EXERCISE BRIEF: Find the line with "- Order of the" in the entries below, then reproduce it and every line after it down to and including the line with "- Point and", exactly.

◇ ◇ ◇ ◇ ◇

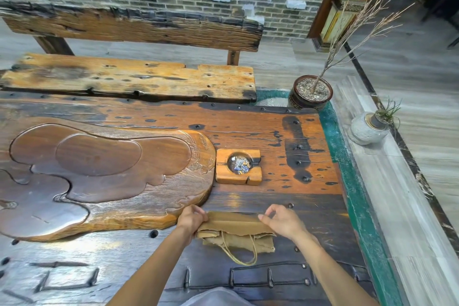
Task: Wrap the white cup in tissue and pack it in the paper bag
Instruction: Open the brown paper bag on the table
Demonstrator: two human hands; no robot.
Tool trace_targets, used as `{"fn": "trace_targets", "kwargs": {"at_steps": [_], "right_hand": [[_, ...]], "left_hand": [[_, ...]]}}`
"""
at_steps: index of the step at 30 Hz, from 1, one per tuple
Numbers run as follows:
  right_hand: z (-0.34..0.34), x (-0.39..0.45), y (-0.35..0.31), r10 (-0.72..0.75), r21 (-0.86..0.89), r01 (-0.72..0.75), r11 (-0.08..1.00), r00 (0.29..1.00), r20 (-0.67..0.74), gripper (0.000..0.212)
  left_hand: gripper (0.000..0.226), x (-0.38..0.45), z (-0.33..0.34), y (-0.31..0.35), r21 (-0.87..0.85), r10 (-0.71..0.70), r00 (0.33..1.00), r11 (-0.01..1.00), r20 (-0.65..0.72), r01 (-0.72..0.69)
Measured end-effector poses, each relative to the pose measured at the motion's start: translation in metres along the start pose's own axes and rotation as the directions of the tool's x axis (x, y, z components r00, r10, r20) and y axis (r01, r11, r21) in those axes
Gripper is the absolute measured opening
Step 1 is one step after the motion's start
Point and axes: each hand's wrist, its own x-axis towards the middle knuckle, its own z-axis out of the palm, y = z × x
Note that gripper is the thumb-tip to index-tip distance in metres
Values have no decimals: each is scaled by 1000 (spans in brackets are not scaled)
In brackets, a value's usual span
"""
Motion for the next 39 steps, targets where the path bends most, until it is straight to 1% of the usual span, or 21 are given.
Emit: {"fn": "trace_targets", "kwargs": {"at_steps": [1, 2, 4, 6, 7, 9, 12, 14, 16, 18, 20, 22, 24, 25, 27, 29, 30, 32, 35, 37, 39], "right_hand": [[-4, -6, -1, -103, -39, 102, 994, 994, -21, 39], [-9, -13, -4, -211, -11, 211, 977, 977, -2, 44], [-19, -32, -16, -360, 80, 351, 933, 918, 166, 55], [-19, -46, -29, -373, 44, 383, 923, 856, 358, 64], [-16, -49, -33, -377, -9, 412, 911, 843, 383, 63], [-7, -51, -41, -407, -69, 453, 889, 850, 335, 50], [-5, -51, -50, -418, -129, 466, 875, 863, 283, 26], [-6, -50, -52, -411, -172, 467, 868, 867, 282, 33], [-9, -47, -53, -427, -168, 477, 863, 865, 263, 41], [-13, -44, -55, -434, -148, 476, 867, 867, 245, 43], [-18, -43, -58, -419, -129, 456, 881, 876, 238, 42], [-20, -44, -60, -405, -107, 436, 893, 885, 229, 42], [-20, -45, -63, -396, -96, 421, 902, 895, 208, 43], [-19, -45, -64, -394, -92, 417, 904, 898, 197, 43], [-18, -46, -66, -394, -84, 413, 907, 901, 181, 44], [-17, -48, -67, -389, -67, 405, 912, 905, 169, 43], [-17, -49, -68, -385, -50, 397, 916, 909, 160, 42], [-18, -53, -67, -379, -11, 384, 923, 916, 133, 38], [-20, -58, -60, -352, 22, 352, 936, 931, 94, 29], [-21, -63, -53, -337, -4, 338, 941, 941, 35, 25], [-22, -72, -47, -347, -82, 340, 937, 933, -97, 25]], "left_hand": [[21, -3, 0, 1, 0, 0, 1000, 1000, 17, 0], [20, -6, 0, 3, -2, 4, 999, 1000, 37, -4], [17, -9, 0, 5, 7, 2, 998, 1000, 59, -2], [17, -12, -1, 8, 33, -6, 998, 999, 66, 4], [17, -12, -1, 8, 43, -8, 997, 999, 72, 5], [15, -15, -1, 8, 50, -5, 996, 999, 84, 1], [11, -21, 0, 7, 28, 18, 997, 999, 73, -20], [9, -30, -1, 10, 56, 21, 999, 998, 48, -24], [27, -36, -5, 12, 151, 24, 999, 988, 43, -30], [47, -43, -11, 14, 188, 75, 996, 979, 45, -82], [52, -53, -17, 16, 81, 133, 986, 987, 96, -141], [50, -64, -23, 14, -32, 186, 966, 983, 178, -183], [42, -77, -26, 11, -47, 235, 932, 972, 275, -231], [43, -81, -28, 9, -37, 262, 914, 964, 308, -264], [50, -84, -25, 8, 27, 313, 888, 940, 337, -341], [60, -78, -20, 7, 161, 354, 901, 902, 252, -400], [51, -75, -17, 7, 239, 380, 906, 877, 187, -417], [27, -69, -12, 11, 363, 465, 880, 807, 97, -466], [24, -68, -9, 21, 499, 592, 800, 665, 103, -556], [23, -64, -9, 24, 521, 617, 774, 617, 145, -590], [23, -62, -9, 24, 529, 629, 759, 593, 166, -607]]}}
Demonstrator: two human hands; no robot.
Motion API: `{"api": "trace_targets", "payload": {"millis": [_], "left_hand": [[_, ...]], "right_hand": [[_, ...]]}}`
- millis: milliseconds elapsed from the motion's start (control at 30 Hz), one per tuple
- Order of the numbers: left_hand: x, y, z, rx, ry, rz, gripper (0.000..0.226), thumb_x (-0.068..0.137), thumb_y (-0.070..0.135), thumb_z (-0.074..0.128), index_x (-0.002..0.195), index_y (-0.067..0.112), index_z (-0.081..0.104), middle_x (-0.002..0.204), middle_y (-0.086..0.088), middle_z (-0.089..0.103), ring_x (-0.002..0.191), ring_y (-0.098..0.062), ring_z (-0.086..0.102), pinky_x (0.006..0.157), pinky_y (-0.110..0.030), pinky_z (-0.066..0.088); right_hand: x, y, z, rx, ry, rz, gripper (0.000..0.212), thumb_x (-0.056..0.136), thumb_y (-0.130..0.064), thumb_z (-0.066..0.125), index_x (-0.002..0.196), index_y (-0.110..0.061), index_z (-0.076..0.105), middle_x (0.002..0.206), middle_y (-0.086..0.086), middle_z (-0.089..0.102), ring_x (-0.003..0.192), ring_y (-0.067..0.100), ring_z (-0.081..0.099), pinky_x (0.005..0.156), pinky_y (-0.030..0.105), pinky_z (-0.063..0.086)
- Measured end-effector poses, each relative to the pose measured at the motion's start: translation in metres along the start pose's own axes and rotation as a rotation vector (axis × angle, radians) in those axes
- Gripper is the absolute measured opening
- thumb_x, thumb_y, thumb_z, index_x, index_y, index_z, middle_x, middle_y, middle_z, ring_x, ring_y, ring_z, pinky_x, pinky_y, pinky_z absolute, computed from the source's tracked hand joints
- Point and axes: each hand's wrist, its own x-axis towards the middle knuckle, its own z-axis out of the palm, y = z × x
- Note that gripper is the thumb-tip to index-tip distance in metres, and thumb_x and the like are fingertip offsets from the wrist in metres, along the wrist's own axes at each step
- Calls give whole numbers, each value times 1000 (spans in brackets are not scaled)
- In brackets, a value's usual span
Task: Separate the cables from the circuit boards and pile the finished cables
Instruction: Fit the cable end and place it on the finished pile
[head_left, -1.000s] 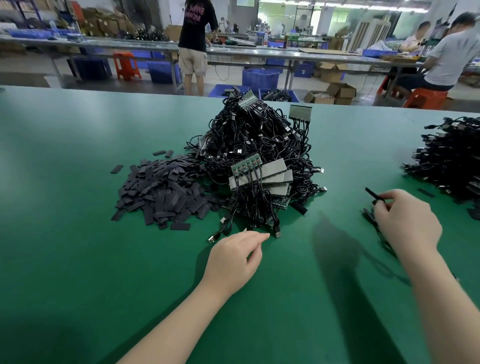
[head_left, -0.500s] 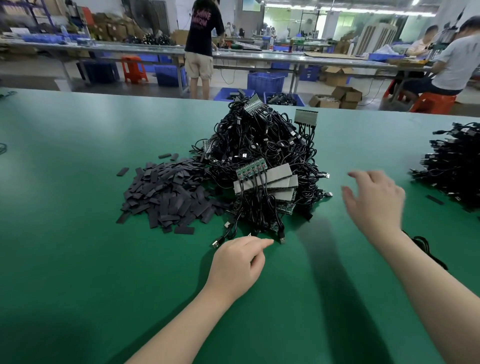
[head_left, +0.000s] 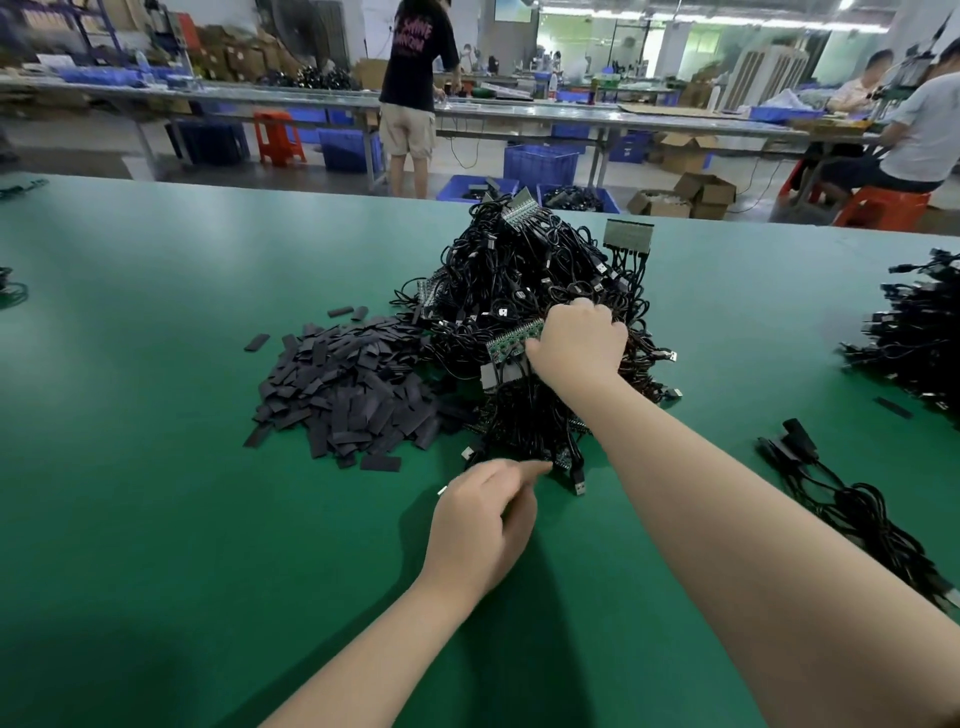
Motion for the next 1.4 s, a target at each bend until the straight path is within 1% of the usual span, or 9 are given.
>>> {"api": "trace_targets", "payload": {"millis": [200, 367, 467, 600, 733, 867, 1133, 1300, 1400], "left_hand": [[78, -4, -14, -7, 230, -195, 29, 96, 17, 50, 122, 22, 62, 111, 12, 57, 102, -3, 54, 89, -24, 45], [153, -12, -26, 239, -120, -173, 52, 92, 28, 58, 141, 18, 45, 141, -2, 49, 130, -17, 43, 107, -35, 37], [176, -12, -28, 180, -345, -194, 39, 89, 34, 63, 126, 25, 61, 116, 5, 66, 107, -13, 60, 82, -25, 46], [185, -9, -28, 80, -384, -152, 15, 84, 35, 70, 93, 23, 71, 77, 12, 65, 65, 5, 53, 60, -17, 37], [185, -1, -24, 24, -409, -127, 1, 86, 30, 68, 86, 31, 67, 78, 15, 64, 67, 8, 53, 61, -11, 37], [186, 0, -19, 12, -304, -151, 16, 86, 26, 69, 75, 35, 62, 69, 17, 59, 57, 13, 50, 53, -5, 33], [194, 5, -14, 117, -309, -177, 10, 87, 28, 67, 77, 28, 65, 62, 16, 55, 58, 2, 47, 51, -10, 32], [197, 2, -11, 208, -299, -206, 13, 86, 31, 69, 74, 27, 63, 64, 16, 56, 62, -3, 49, 54, -16, 31], [200, -6, -13, 258, -252, -232, 14, 87, 33, 69, 93, 21, 72, 85, 8, 65, 80, -11, 56, 69, -22, 37]], "right_hand": [[-2, 11, -1, 388, -8, 77, 28, 88, -43, 69, 113, -29, 65, 105, -7, 67, 111, 24, 60, 94, 39, 40], [-11, 26, -9, 876, -30, 21, 15, 85, -34, 77, 90, -31, 64, 83, -10, 69, 86, 15, 66, 89, 42, 52], [-16, 37, -15, 1025, -24, -28, 10, 86, -28, 76, 84, -28, 66, 81, -5, 72, 73, 9, 63, 76, 33, 54], [-17, 50, -20, 972, 9, -70, 10, 87, -31, 75, 81, -35, 68, 77, -4, 73, 62, 4, 57, 61, 20, 46], [-12, 57, -27, 801, 84, -117, 10, 85, -34, 77, 76, -33, 72, 67, -17, 67, 59, -6, 56, 56, 5, 39], [-6, 57, -30, 772, 97, -120, 8, 84, -30, 78, 87, -22, 79, 69, -22, 64, 64, -11, 57, 59, 0, 37], [-6, 52, -25, 760, 171, -57, 9, 85, -28, 78, 83, -19, 77, 67, -19, 61, 63, -4, 55, 59, 2, 38], [-12, 52, -23, 778, 222, 43, 12, 88, -26, 74, 84, -16, 77, 67, -15, 62, 67, 4, 58, 73, 23, 47], [-18, 63, -32, 909, 207, 155, 12, 90, -32, 71, 84, -21, 74, 75, -13, 68, 74, 3, 63, 81, 29, 54]]}}
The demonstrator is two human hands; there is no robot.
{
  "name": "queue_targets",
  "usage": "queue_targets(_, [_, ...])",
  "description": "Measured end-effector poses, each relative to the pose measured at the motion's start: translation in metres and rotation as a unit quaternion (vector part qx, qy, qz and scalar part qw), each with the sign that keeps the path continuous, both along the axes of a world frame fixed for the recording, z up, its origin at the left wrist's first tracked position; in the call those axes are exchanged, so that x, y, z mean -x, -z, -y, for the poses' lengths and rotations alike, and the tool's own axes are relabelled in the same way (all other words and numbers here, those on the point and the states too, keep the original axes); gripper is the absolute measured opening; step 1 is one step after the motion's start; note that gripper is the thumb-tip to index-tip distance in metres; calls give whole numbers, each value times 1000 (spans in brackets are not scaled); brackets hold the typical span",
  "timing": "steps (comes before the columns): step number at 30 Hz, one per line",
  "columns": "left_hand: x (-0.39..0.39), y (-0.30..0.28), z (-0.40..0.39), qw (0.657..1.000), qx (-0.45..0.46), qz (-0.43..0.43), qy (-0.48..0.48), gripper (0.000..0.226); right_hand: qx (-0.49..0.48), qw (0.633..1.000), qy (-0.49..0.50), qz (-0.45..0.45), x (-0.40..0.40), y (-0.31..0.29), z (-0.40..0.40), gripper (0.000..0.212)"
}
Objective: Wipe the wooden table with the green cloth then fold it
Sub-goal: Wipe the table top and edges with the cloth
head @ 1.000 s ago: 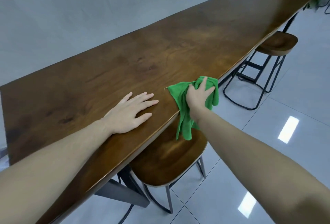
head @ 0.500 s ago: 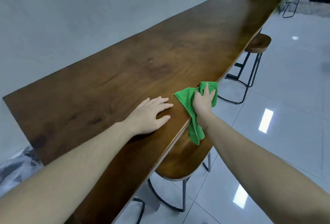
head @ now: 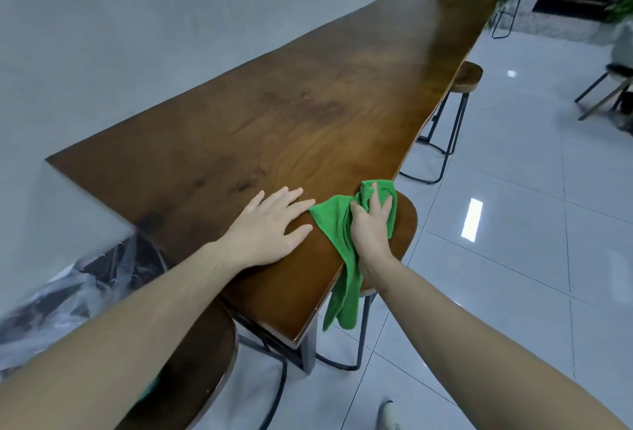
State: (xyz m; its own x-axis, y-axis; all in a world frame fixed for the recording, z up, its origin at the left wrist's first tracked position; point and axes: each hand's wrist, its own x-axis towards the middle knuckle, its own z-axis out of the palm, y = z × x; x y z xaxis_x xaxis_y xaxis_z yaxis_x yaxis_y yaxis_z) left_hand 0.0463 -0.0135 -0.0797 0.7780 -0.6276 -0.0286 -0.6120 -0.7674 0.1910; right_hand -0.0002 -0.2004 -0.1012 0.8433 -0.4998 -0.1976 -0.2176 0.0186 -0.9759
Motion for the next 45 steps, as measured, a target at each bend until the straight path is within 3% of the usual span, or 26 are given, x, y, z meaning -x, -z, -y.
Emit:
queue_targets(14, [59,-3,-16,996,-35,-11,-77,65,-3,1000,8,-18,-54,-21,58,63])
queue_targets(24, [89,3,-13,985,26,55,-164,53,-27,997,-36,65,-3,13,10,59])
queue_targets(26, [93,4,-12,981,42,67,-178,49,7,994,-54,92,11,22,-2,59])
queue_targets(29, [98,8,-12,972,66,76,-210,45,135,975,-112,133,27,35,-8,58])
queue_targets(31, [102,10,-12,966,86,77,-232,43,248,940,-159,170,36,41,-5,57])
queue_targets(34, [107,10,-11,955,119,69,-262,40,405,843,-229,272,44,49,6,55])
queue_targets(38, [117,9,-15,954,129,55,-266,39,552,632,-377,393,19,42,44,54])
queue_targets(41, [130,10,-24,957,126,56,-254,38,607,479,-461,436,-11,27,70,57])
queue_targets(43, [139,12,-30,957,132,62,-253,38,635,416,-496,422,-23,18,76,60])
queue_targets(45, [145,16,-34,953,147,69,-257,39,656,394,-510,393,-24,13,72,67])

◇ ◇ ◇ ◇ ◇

RESULT FOR THIS EXERCISE:
- Order of the numbers: left_hand: x, y, z, rx, ry, rz, gripper (0.000..0.226), thumb_x (-0.068..0.137), thumb_y (-0.070..0.135), thumb_z (-0.074..0.128), index_x (-0.002..0.195), index_y (-0.067..0.112), index_z (-0.081..0.104), middle_x (-0.002..0.204), middle_y (-0.086..0.088), middle_z (-0.089..0.103), ring_x (-0.002..0.191), ring_y (-0.098..0.062), ring_z (-0.086..0.102), pinky_x (0.006..0.157), pinky_y (-0.110..0.030), pinky_z (-0.066..0.088); right_hand: x, y, z, rx, ry, rz, gripper (0.000..0.212), thumb_x (-0.056..0.136), thumb_y (-0.130..0.064), thumb_z (-0.066..0.125), index_x (-0.002..0.196), index_y (-0.110..0.061), index_z (-0.076..0.105), middle_x (0.002..0.206), middle_y (-0.086..0.086), middle_z (-0.089..0.102), ring_x (-0.003..0.192), ring_y (-0.067..0.100), ring_z (-0.081..0.099), pinky_x (0.005..0.156), pinky_y (-0.030..0.105), pinky_z (-0.063..0.086)
- Measured end-effector poses, each relative to the pose measured at the motion's start: translation in metres along the start pose's own axes and rotation as a rotation vector (axis × angle, radians) in those axes
- Gripper is the absolute measured opening
- thumb_x, thumb_y, thumb_z, index_x, index_y, index_z, middle_x, middle_y, middle_z, ring_x, ring_y, ring_z, pinky_x, pinky_y, pinky_z absolute, computed from the source's tracked hand joints
- Point and axes: each hand's wrist, its own x-axis towards the middle knuckle, its own z-axis out of the palm, y = z × x

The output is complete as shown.